Sekali lagi saya katakana, saya bukanlah orang politik. Jurusan saya ketika kuliah pun mengambil jurusan teknik mesin di perguruan tinggi di Kota Balikpapan. Mau jadi calon legislatif (caleg), waduh, itu bukan kapasitas saya. Harap maklum, selain saya tidak punya uang, pengertian saya mengenai politik juga masih sangat kurang. Belum lagi peran saya di masyarakat benar-benar kurang.
Masih banyak orang yang cocok jadi caleg, yang secara proporsional masuk dalam kriteria sebagai pemimpin. Karena mereka lebih paham. Bahkan mengklaim dirinya lebih merakyat. Santun terhadap agama. Dan sudah pengalaman dalam menjalankan birokrasi kenegaraan---tidak usah ngomong soal negara, skala internal saja dulu, yakni daerah. Paham birokrasi dan sudah "buktikan", aduh, janji rakyat yang tinggal di situ sudah menunggu tuh.
Akan tetapi, jika dipikir-pikir, sebagai warga negara, walau tidak ikut terlibat dalam partai politik, namun tetap dihadapkan dengan pilihan politik berupa demokrasi atau pemilihan umum. Ada baiknya jangan sampai buta politik.
Apalagi, bagi para caleg. Jangan sampai dia mencaleg tapi tidak paham sama sekali arti negara itu apa ; demokrasi itu apa ; ideologi itu apa ; konsep politik itu apa ; dan Pancasila itu apa. Jangan sampai para caleg-caleg ini hanya berpikiran bahwa menggantungkan nasibnya di pertengahan bulan April nanti.
Baiklah, saya sederhanakan.
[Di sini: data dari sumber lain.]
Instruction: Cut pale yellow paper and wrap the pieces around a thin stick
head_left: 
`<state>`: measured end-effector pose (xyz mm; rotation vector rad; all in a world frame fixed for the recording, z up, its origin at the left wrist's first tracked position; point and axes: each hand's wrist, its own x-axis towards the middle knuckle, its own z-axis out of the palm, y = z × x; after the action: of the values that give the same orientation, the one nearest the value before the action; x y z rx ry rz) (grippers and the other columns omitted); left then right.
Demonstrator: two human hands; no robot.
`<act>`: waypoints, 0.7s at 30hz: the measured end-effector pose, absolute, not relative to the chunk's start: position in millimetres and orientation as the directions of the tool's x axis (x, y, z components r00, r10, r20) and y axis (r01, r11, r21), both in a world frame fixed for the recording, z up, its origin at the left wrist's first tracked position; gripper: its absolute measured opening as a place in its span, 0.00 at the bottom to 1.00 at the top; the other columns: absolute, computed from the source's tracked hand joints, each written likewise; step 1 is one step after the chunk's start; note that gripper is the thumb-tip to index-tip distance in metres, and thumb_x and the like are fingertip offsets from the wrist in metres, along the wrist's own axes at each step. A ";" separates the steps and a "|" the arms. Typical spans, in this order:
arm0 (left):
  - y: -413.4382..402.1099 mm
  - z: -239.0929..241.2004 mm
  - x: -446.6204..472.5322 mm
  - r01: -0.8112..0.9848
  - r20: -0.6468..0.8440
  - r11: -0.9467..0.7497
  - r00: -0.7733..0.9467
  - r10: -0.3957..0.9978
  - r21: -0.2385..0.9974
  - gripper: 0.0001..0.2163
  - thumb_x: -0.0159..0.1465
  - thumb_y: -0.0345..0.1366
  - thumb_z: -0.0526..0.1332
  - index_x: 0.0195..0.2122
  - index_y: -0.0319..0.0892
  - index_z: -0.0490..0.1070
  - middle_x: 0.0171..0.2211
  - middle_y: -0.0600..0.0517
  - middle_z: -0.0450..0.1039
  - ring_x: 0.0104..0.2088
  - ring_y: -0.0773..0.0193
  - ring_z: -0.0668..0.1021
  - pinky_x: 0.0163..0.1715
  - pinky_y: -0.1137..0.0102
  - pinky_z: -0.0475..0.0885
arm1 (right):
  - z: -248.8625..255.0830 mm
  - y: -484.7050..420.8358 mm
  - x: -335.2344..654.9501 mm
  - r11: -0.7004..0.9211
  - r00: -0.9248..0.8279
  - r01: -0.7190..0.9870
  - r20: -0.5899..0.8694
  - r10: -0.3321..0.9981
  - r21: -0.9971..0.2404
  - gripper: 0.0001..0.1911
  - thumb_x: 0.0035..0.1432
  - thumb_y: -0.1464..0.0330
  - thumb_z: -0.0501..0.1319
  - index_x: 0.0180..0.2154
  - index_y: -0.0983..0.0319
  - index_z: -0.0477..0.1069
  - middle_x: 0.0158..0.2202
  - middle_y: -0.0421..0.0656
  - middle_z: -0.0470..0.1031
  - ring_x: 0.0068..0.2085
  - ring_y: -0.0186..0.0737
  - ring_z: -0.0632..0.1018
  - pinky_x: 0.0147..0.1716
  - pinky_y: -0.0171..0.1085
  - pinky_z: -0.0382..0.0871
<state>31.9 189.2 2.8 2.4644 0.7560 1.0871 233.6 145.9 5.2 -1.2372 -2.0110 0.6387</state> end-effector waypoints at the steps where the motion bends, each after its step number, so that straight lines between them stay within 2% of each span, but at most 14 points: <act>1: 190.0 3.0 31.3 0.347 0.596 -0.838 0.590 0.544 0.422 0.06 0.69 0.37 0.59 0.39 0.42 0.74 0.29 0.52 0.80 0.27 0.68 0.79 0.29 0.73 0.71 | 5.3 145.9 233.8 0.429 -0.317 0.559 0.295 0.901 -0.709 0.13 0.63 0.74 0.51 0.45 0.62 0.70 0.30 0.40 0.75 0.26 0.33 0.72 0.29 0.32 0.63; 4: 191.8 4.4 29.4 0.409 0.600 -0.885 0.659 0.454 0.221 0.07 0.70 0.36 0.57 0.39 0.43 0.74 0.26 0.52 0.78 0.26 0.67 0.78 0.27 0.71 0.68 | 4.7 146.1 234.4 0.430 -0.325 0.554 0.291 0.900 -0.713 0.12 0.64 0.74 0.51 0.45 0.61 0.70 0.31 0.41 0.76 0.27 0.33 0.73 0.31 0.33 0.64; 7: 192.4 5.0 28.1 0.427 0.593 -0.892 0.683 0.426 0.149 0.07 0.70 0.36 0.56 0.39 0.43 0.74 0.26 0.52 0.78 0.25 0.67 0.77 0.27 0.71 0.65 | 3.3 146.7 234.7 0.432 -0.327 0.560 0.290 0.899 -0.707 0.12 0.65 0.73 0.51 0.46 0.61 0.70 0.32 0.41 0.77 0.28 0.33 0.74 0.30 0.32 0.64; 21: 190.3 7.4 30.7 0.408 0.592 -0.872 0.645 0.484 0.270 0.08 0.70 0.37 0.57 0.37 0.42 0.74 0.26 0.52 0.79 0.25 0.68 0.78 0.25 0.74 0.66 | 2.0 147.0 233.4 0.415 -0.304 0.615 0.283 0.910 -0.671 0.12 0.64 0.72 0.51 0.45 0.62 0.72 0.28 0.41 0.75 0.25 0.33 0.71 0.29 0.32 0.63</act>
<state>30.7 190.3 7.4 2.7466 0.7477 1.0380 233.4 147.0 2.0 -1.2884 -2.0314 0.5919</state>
Para caleg yang Budiman, jika ada waktu, jangan melulu kampanye bagi-bagikan duit. Tiba-tiba menjadi baik dan menyumbang ini dan itu di lingkungan RT. Menebar muka sana-sini agar si pemilih memilih Anda---kadang sangat menjengkelkan sekali karena pura-pura baik dan hal itu yang membuat masyarakat tidak percaya dengan para caleg.
Kalau bisa, para caleg yang Budiman, jangan terlalu aktif di media sosial menebar kegiatan sosial sebagai langkah pencitraan, membuat kata-kata bijaksana, atau mengomentari komentar netizen dengan bahasa diplomasi yang sangat tidak berbobot. Jika ingin benar-benar mengenal politik lebih dalam, dan jika di pemilu nanti---alhamdulillah---berhasil "gol", maka, Anda, para caleg yang budiman, wajib membaca "Dasar-Dasar Ilmu Politik" Prof. Miriam Budiardjo.
Bukunya laku dijual dan telah beberapa kali dicetak ulang. Di bulan Juli tahun 2007, telah memasuki cetakan ketiga puluh dan edisi revisinya telah dicetak beberapa kali, hingga di bulan Agustus 2015, edisi revisi telah memasuki cetakan kelima. Dari luar, sampulnya mudah dikenal. Full berwarna biru.
Seperti halnya kitab suci sebagai pedoman hidup umat manusia, "Dasar-Dasar Ilmu Politik"-nya Miriam Budiarjo adalah sebuah kitab bagi para pelaku politik agar memahami lebih dalam apa itu politik.
Di buku tersebut, kita akan memperoleh gambaran menyeluruh mengenai apa itu politik ; definisi ilmu politik ; hubungan ilmu politik ; konsep politik ; pendekatan dalam politik ; demokrasi ; undang-undang ; hak asasi manusia ; pembagian kekuasaan ; peran negara ; badan eksekutif, legislatif dan yudikatif ; partisipasi politik ; partai politik ; dan sistem pemilihan umum.